A DTD module consists of a set of element types, a set of attribute list declarations, and a set of content model declarations, where any of these three sets may be empty. An attribute list declaration in a DTD module may modify an element type outside the element types in the module, and a content model declaration may modify an element type outside the element type set.

An XML DTD is a means of describing the structure of a class of XML documents, collectively known as an XML document type. XML document types are currently represented as DTDs, as described in the XML 1.0 Recommendation [XML]. Where possible, this document also allows for the potential use of other schema languages that are currently under consideration by the W3C XML Schema Working Group. (e.g. DCD, SOX, DDML, XSchema)

1.3.3. Hybrid document types

A hybrid document type is an XML DTD composed from a collection of XML DTDs or DTD Modules. The primary purpose of the modularization framework described in this document is to allow a DTD author to combine elements from multiple abstract modules into a hybrid document type, develop documents against that hybrid document type, and to validate that document against the associated hybrid document type definition.

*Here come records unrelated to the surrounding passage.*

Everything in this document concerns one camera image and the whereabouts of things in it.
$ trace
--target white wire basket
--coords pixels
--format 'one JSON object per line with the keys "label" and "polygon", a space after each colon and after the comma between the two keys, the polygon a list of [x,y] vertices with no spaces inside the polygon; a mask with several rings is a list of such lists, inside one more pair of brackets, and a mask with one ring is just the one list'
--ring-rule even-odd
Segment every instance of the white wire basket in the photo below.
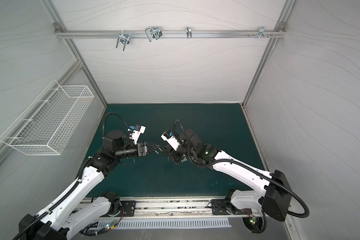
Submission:
{"label": "white wire basket", "polygon": [[61,86],[54,80],[0,141],[25,155],[61,155],[93,98],[85,85]]}

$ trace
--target metal bracket
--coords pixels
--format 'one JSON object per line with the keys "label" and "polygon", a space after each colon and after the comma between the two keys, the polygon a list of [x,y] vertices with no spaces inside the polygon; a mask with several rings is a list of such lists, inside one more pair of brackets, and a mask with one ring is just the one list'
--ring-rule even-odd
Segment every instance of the metal bracket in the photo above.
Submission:
{"label": "metal bracket", "polygon": [[266,37],[266,38],[267,38],[267,37],[269,37],[268,34],[264,34],[264,31],[265,31],[264,27],[263,27],[263,26],[260,27],[259,33],[256,34],[257,38],[262,38],[262,37]]}
{"label": "metal bracket", "polygon": [[129,40],[130,40],[129,36],[126,35],[125,33],[119,34],[119,38],[117,39],[117,42],[116,42],[116,48],[117,48],[117,46],[119,45],[119,43],[122,43],[122,44],[124,44],[124,46],[123,46],[123,51],[124,51],[124,50],[125,50],[125,46],[126,46],[127,44],[129,44]]}
{"label": "metal bracket", "polygon": [[60,23],[53,23],[53,26],[55,27],[55,33],[61,33],[62,32],[62,26]]}
{"label": "metal bracket", "polygon": [[152,39],[154,37],[156,40],[158,40],[163,35],[159,26],[147,27],[145,29],[145,34],[147,35],[149,41],[152,41]]}
{"label": "metal bracket", "polygon": [[277,26],[277,30],[284,31],[284,29],[285,29],[285,22],[280,22],[279,25]]}
{"label": "metal bracket", "polygon": [[186,31],[187,31],[187,38],[192,38],[192,29],[190,26],[187,26]]}

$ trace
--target side wall
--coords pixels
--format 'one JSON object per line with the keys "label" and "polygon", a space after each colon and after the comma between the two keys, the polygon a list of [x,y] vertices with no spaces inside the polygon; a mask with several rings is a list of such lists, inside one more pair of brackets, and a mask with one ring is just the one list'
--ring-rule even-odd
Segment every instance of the side wall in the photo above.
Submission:
{"label": "side wall", "polygon": [[360,0],[297,0],[286,31],[246,106],[255,136],[311,210],[301,239],[360,239]]}
{"label": "side wall", "polygon": [[[54,36],[52,21],[39,0],[0,1],[0,135],[74,62],[64,41]],[[81,70],[67,84],[91,88]],[[0,240],[14,237],[24,215],[35,214],[72,182],[102,111],[95,97],[61,156],[26,156],[13,150],[3,161]]]}

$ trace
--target basket wire mesh
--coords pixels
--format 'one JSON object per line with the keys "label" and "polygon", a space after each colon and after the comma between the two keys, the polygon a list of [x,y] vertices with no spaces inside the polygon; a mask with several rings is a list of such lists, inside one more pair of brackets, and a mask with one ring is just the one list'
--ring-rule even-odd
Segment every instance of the basket wire mesh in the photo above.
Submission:
{"label": "basket wire mesh", "polygon": [[12,124],[0,141],[26,155],[60,155],[94,95],[85,85],[57,85],[47,99],[41,100],[43,103],[31,117],[20,119],[24,111],[13,123],[23,122],[18,131],[5,136]]}

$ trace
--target green table surface
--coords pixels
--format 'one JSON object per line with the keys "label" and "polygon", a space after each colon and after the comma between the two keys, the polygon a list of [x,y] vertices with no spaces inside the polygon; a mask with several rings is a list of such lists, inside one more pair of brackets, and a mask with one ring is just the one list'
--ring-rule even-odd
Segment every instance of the green table surface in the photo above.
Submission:
{"label": "green table surface", "polygon": [[[252,135],[239,104],[109,104],[106,113],[119,113],[129,125],[143,125],[146,130],[139,142],[159,144],[167,142],[161,135],[172,129],[180,119],[185,129],[192,129],[205,144],[212,144],[232,157],[264,169]],[[109,116],[106,133],[121,130],[127,134],[123,122]],[[87,156],[102,145],[101,124],[97,128]],[[230,189],[251,190],[240,181],[211,169],[199,169],[185,161],[175,165],[163,154],[121,159],[119,164],[87,197],[98,197],[106,190],[122,197],[218,196]]]}

One of the most valuable benefits of XML over SGML is that XML reduces the barrier to entry for standardization of element sets that allow communities to exchange data in an interoperable format. However, the relatively static nature of HTML as the content language for the Web has meant that any one of these communities have previously held out little hope that their XML document types would be able to see widespread adoption as part of Web standards. The modularization framework allows for the dynamic incorporation of these diverse document types within the XHTML family of document types, further reducing the barriers to the incorporation of these domain-specific vocabularies in XHTML documents.

1.3.4. Validation

The use of well-formed, but not valid, documents is an important benefit of XML. In the process of developing a document type, however, the additional leverage provided by a validating parser for error checking is important. The same statement applies to XHTML document types with elements from multiple abstract modules.

The general problem of fragment validation - validation of XML documents with different schemas from multiple XML Namespaces [XMLNAMES] in different portions of the document - is beyond the scope of this framework. An essential feature of this framework, however, is a collection of conventions for creating, from a set of abstract modules, hybrid DTDs.